The Henson Journals

Wed 5 January 1921

Volume 29, Page 101

[101]

Wednesday, January 5th, 1921.

"O Lord, I beseech Thee, make me to remember how much more than other men I have need to call upon Thee. My charge is great, & my strength little: O give grace to come often before Thee, & ask that help, which Thou are readier to give than I to ask: through Jesus Christ our Lord. Amen.

Laud.

A hostile letter in response to my Message to the Miners arrived. It is conceived in the heavily sarcastic vein, & raises the old party cries to provoke prejudice. Its only interest lies in the fact that it represents the line of commentary which is being adopted by the opponents of peace. For their purpose, I doubt not, that line is well chosen.

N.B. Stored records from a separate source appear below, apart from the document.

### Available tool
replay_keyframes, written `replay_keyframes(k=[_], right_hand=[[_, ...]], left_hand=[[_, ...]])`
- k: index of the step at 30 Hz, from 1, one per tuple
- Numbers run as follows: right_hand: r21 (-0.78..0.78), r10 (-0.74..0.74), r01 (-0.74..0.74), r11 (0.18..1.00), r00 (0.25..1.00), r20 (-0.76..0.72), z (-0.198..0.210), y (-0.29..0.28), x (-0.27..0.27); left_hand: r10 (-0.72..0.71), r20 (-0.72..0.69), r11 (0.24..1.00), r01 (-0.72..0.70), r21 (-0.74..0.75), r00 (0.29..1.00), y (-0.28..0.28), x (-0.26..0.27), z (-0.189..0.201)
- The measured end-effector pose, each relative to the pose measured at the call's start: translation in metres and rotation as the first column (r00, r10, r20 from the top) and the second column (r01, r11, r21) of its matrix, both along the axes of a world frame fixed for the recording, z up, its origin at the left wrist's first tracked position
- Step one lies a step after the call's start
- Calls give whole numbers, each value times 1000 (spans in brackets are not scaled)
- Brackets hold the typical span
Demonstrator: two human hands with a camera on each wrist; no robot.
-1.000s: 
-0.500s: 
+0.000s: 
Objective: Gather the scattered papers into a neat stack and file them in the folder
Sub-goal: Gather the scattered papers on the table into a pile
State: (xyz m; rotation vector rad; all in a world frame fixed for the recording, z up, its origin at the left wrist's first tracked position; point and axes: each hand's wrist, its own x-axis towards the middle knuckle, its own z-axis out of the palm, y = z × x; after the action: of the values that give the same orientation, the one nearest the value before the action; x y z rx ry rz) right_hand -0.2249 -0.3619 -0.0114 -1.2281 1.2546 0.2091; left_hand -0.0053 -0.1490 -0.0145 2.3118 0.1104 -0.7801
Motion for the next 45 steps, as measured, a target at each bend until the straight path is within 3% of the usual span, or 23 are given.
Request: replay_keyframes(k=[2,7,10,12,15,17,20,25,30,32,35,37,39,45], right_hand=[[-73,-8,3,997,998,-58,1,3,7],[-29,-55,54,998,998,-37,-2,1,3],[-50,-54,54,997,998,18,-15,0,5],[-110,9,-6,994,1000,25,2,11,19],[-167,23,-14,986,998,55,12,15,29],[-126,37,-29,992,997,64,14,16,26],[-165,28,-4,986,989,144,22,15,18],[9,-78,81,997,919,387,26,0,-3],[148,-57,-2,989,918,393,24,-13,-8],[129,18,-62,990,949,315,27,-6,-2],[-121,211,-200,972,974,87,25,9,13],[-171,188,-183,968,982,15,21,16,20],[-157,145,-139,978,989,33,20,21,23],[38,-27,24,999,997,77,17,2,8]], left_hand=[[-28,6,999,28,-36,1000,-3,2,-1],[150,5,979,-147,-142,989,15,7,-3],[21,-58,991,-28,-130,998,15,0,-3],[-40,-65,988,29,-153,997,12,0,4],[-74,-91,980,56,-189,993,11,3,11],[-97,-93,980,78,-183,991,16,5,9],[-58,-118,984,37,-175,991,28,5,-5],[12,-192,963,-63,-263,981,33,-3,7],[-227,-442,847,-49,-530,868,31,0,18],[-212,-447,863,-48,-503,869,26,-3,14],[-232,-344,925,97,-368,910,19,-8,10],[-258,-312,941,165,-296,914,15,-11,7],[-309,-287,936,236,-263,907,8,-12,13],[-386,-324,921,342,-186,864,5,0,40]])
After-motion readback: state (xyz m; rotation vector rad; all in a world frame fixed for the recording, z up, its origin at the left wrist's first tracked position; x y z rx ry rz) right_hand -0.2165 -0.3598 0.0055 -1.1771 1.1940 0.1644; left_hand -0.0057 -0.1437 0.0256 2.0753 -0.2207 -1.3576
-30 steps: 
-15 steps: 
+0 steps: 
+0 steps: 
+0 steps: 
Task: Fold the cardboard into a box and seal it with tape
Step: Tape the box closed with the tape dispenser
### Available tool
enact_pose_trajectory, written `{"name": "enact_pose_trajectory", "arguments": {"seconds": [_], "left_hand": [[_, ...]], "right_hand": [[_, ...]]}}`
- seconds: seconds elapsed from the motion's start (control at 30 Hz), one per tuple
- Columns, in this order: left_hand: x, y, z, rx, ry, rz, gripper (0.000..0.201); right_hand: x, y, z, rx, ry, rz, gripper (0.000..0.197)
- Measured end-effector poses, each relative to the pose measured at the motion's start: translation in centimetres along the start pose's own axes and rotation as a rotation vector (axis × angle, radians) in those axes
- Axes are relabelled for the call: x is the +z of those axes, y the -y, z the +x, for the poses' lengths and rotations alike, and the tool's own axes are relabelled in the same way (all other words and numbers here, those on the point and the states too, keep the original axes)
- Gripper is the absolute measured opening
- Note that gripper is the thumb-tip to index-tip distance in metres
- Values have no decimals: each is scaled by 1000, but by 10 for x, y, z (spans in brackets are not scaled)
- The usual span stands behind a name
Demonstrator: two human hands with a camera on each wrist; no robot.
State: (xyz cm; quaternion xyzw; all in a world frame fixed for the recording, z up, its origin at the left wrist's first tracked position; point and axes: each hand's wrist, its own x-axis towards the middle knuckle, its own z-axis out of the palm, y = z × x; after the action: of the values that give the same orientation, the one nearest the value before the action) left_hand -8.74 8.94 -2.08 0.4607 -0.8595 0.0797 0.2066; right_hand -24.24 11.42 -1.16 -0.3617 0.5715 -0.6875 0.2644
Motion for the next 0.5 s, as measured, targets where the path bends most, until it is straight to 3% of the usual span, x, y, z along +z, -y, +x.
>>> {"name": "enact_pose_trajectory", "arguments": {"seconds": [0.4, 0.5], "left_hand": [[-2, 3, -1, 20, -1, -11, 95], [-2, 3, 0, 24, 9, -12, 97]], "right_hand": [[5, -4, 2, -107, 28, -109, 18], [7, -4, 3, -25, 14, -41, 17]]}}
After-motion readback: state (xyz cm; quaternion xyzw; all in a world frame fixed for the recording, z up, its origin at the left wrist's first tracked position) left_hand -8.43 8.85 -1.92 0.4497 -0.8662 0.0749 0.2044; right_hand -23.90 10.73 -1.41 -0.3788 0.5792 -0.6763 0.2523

I read through Bishop Butler's sermon before the House of Lords in Westminster Abbey on Jan. 30th 1741, and decided to preach on the same text there on Jan. 30th 1921. "Not using your freedom as a cloak of wickedness, but as bondservants of God".

After walking in the Park for an hour, I wrote my letters, and also paid some accounts including £125:4:4 for paperhanging &c &c in the Castle. The cost of my incoming steadily mounts.

Rather to my surprise the "Times" has a leading article strongly supporting the suggested appointment of Lord Reading as Viceroy of India. Surely it is not merely "anti–Semite" prejudice that makes the notion of Jew in that great place repugnant to me.